Using Pearson’s r to assess the relationship to actual VO2max we have found the MTI Beep Test to have a correlation of 0.90 (P <.01). This is higher than most studies have found using Beep Tests, 1.5-mile runs and ACSM protocol (1,14,18).
We were also able to derive two “evolutionary algorithms” which use data from the MTI Beep Test to estimate VO2max. These two equations are still early in their evolution – we are continuing to “train” them as we collect more data. However, even now, these early forms seem to out-perform most standardized estimations (1,14,18, 23-24).

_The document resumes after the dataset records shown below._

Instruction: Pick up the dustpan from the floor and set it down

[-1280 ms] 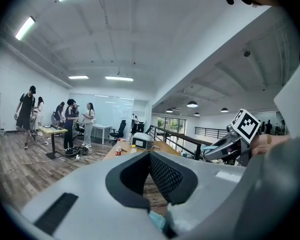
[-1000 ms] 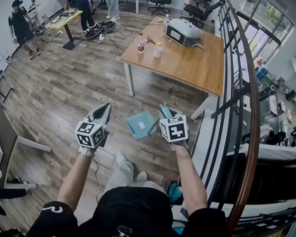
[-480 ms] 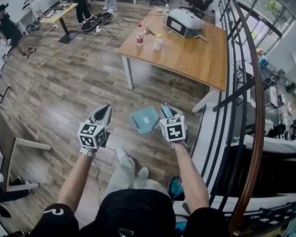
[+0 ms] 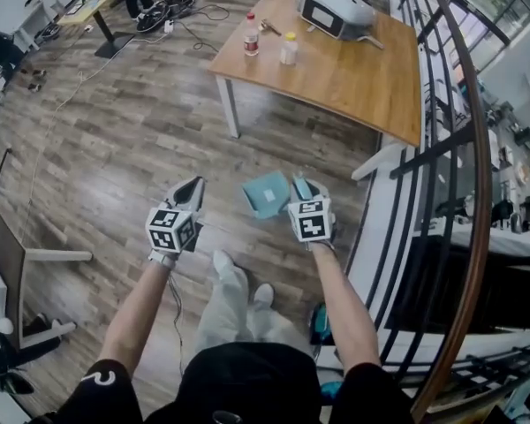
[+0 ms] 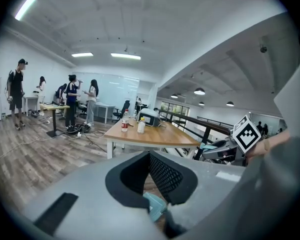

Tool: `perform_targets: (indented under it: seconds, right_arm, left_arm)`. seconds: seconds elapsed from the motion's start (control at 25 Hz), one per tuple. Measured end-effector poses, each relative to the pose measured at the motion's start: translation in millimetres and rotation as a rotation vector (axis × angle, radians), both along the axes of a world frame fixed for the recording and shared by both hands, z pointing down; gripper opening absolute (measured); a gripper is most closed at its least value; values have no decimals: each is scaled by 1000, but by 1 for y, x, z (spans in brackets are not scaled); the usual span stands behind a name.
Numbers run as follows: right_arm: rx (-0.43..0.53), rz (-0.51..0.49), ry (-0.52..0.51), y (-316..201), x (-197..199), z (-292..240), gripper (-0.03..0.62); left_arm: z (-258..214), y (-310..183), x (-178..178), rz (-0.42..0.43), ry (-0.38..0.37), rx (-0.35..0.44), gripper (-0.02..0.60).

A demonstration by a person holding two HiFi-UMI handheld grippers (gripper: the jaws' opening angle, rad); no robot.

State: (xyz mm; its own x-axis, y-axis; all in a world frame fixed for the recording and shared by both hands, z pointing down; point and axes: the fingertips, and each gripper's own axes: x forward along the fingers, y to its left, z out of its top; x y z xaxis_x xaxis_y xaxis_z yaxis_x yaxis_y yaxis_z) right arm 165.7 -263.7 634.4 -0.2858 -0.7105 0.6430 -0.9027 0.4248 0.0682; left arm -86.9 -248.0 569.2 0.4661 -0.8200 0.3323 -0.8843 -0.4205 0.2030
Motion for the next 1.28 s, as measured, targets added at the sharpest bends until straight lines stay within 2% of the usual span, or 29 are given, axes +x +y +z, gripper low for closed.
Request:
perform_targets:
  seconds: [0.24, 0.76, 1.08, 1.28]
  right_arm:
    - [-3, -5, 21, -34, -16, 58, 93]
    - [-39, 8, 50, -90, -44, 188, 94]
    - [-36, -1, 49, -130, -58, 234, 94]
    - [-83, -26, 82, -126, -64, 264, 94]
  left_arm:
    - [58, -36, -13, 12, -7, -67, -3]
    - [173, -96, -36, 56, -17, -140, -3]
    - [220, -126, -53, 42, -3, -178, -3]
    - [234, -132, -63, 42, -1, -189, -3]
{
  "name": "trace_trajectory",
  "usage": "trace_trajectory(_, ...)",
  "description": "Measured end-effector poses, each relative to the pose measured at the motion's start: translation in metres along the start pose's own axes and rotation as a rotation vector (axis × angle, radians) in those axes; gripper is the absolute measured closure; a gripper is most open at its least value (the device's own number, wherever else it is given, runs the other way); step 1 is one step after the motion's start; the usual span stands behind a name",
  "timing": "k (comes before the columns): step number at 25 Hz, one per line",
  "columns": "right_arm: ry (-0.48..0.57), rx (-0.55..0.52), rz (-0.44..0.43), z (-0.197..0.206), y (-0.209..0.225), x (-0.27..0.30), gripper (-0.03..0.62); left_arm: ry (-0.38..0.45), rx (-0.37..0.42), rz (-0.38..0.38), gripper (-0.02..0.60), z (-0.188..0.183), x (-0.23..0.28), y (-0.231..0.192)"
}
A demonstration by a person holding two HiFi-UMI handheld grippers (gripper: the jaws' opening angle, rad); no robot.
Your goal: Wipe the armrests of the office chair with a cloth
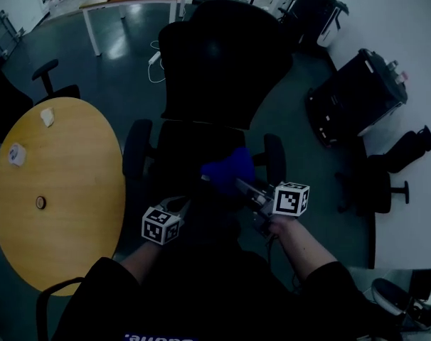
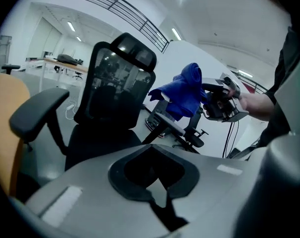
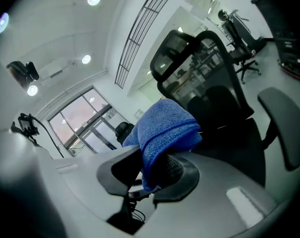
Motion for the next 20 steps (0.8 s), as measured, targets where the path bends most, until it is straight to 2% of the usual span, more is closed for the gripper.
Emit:
trace_trajectory(4,0.044,-0.006,0.061,-0.057,0.066,-0.050,0.513,-0.010,0.019,0.040,0.569,-0.012,0.063,0.037)
trace_trajectory(7,0.002,0.016,0.087,-0.092,0.120,-0.070,0.513,-0.023,0.011,0.038,0.569,-0.014,0.120,0.068)
trace_trajectory(11,-0.069,0.017,0.104,-0.130,0.193,-0.068,0.513,-0.074,0.025,0.070,0.569,0.000,0.197,0.111)
trace_trajectory(16,-0.123,0.077,0.087,-0.149,0.254,-0.038,0.513,-0.115,0.002,0.065,0.569,0.014,0.260,0.139)
trace_trajectory(20,-0.132,0.151,0.054,-0.139,0.269,-0.028,0.513,-0.115,-0.047,0.035,0.569,0.022,0.277,0.150)
Point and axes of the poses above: the fingertips, and each gripper's own axes: x forward along the fingers, y to its right, z out of its underside, the point moved 1 cm from there along -x, backward along the fingers, and after that the axes turned 5 degrees about y, right-handed, at the moved point
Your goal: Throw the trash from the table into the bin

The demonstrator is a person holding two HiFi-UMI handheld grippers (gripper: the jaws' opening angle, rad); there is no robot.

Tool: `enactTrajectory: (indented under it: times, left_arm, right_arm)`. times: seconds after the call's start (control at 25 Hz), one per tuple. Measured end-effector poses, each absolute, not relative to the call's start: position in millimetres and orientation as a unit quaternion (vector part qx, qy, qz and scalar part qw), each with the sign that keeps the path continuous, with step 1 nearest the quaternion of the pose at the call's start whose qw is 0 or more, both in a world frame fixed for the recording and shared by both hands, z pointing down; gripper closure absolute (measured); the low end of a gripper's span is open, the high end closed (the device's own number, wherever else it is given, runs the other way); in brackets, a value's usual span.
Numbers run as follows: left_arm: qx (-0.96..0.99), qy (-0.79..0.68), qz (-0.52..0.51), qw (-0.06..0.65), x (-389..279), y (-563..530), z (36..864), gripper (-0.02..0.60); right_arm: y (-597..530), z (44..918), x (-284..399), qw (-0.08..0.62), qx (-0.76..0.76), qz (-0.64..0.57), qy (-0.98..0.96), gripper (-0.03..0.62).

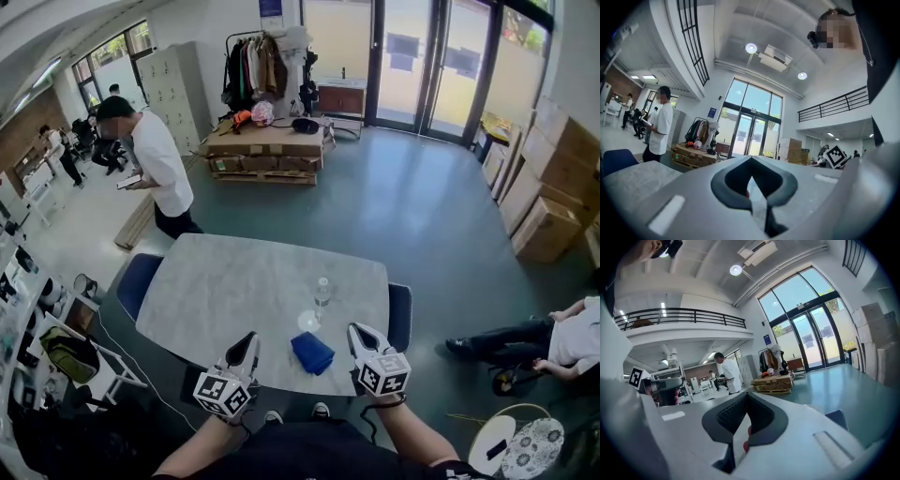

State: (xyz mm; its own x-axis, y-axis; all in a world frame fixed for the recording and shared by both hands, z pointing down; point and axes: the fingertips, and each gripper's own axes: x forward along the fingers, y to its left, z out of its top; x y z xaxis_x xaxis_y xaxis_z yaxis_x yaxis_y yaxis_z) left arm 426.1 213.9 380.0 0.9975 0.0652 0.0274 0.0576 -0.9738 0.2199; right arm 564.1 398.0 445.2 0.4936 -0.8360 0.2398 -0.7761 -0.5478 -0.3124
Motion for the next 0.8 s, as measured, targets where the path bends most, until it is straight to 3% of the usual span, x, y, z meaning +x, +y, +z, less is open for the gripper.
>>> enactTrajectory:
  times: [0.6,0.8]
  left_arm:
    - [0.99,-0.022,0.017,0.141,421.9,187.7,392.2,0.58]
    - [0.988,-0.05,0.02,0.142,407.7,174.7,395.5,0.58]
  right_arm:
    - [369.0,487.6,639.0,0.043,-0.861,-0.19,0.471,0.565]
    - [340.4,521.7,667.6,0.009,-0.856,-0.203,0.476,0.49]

MTI Equation 1:: Age, BMI, Shuttles
- VO2max (ml/kg/min) = 12.73 – 0.0062*Age(yrs) – 0.0038*BMI + 2.244*Shuttles
MTI Equation 2: Age, Hgt, Wgt, Shuttles
- VO2max (ml/kg/min) = 16.137 – 0.0062*Age(yrs) – 0.017*Height(in) + 0.0017*Weight(lbs) + 2.244*Shuttles
Table 4: Comparison of Predictive Equations
Lastly, we used heart rate monitors to measure and assess the physiological loads our athletes experienced during the MTI Shuttle Beep Test. We did this for two reason. First, we wanted to make sure athletes reached a “maximum” effort. Second, we wanted to see how the 15 second rest interval effected heart rates during the increased physiological demand. Figure 1 and Figure 2 show some of the HR metrics for a few of our lab rats.
Conclusions and Way Ahead:
Although it is still early, our preliminary results are promising. The MTI Shuttle Beep Test (SBT) requires a minimal amount of space, a simple measuring device, and a timer – things which are readily available almost anywhere.
Additionally, the high correlation found between the MTI SBT and VO2max is encouraging (r = 0.90, p <.05). As is the ability to use the SBT score to accurately estimate VO2max (R Squared = .78, SEE = 4.95 ml/kg/min). Finally, heart rate data (Figure 1 and 2) seems to support the use of the 15/15 shuttle protocol. Even with its intermittent nature, athletes experienced a steady and significant rise in heart rate (physiological effort) – allowing them to reach a max or near max effort.
Based on these four factors, the MTI SBT seem like it could be a simple and reliable way to estimate VO2max.
However, despite its promise, the MTI SBT, still needs to be tested for validity and reliability. This means we need to keep gathering data and “training” our equation. More variety in our athlete data pool and the more data points will allow us to add statistical power and significance to our results.